Macines à laver et sac de dollars

Cryptomonnaies : la plateforme Binance a servi à « laver » 2,35 milliards de dollars issus de la fraude

© Ekaterina Belinskaya et freepng

Binance, grande lessiveuse à argent sale ? C’est ce que révèle une enquête du média Reuters.

Trafic de drogue, vol de cryptomonnaies, fraudes diverses… Fini les valises de billets et les montages financiers complexes. Aujourd’hui, l’argent issu des activités illégales s’échange contre des devises numériques et transite par les grands intermédiaires que sont les plateformes d’échange. Leader mondial du secteur avec 120 millions d’utilisateurs, Binance a fait l’objet d’une enquête fouillée du média Reuters qui révèle que cette place de marché a servi à « lessiver » une part importante de l’argent issu de trafics divers et de vols de cryptomonnaies. En cinq ans, ce sont au moins 2,35 milliards de dollars (2 milliards d'euros) d'argent sale qui ont transité par la plateforme. Le groupe de hackers nord-coréen Lazarus, connu pour ses braquages 3.0, s’en est ainsi servi pour échanger des devises volées contre de l’argent propre.

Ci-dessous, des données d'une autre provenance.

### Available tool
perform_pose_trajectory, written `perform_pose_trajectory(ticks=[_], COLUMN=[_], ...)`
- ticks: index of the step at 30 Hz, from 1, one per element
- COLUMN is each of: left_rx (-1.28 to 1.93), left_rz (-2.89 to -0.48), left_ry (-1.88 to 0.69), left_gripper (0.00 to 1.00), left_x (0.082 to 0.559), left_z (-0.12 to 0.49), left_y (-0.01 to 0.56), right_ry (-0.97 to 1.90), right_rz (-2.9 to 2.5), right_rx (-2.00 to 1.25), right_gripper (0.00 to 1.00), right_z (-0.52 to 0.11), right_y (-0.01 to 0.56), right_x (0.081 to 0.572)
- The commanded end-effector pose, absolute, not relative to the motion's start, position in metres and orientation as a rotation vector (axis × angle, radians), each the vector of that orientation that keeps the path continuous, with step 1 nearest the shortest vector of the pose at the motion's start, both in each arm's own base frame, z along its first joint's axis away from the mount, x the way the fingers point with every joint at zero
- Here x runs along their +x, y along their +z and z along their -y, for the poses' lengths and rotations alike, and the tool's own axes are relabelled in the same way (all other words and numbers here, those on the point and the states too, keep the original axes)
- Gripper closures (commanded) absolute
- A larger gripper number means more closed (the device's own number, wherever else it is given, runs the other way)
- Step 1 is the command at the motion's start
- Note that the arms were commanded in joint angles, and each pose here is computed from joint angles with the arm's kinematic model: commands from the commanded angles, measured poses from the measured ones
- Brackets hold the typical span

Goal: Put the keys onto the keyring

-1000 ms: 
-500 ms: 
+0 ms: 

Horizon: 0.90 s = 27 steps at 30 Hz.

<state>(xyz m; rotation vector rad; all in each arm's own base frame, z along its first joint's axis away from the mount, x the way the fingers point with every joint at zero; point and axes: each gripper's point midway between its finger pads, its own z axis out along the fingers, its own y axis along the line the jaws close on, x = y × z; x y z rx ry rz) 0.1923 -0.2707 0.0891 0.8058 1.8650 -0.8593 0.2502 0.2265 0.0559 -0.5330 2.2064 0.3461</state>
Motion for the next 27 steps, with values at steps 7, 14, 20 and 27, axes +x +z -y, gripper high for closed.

2,35 milliards, une paille ?

Le sujet des liens entre l’écosystème crypto et le blanchiment d’argent fait l’objet d’une intense controverse. Le secteur se plait à minimiser le poids des transactions frauduleuses et du blanchiment au regard des volumes quotidiens de transactions. De fait, l’anonymat de certaines transactions rend difficile le traçage des fonds et l’estimation exacte du volume d’argent blanchi. Chainalysis estime qu’en 2021, 8,6 milliards de dollars ont été blanchis en cryptomonnaies. Cette somme représente une augmentation de plus de 30 % par rapport à 2020. À titre de comparaison, l’Office des Nations unies contre la drogue et le crime annonce près de 2 000 milliards de dollars de monnaies fiduciaires blanchies par an, soit plus de 300 fois le chiffre annuel du blanchiment d’argent lié à l’écosystème crypto.

Binance, une plateforme qui ferme les yeux sur le blanchiment

Du côté de Binance, on conteste l’exactitude des estimations de Reuters et on s’abrite derrière la politique de cybersécurité, « l’une des plus avancées au monde » . Des affirmations déjà contredites dans une précédente enquête du média Reuters, qui soulignait la faiblesse des mesures allouées à la lutte contre le blanchiment d’argent. En cause, l’emblématique patron de la plateforme, Changpeng Zhao, dit CZ. Celui-ci aurait sciemment ignoré les avertissements de certains de ses cadres dirigeants et exigé que l’entreprise se concentre sur son développement. CZ aurait également volontairement jeté un voile d’opacité sur les comptes et l’organisation de sa structure, allant jusqu’à dissimuler des informations aux régulateurs. Des informations que l’intéressé nie farouchement. Comme il est de coutume dans les luttes d’influence, la bataille se joue argument contre argument.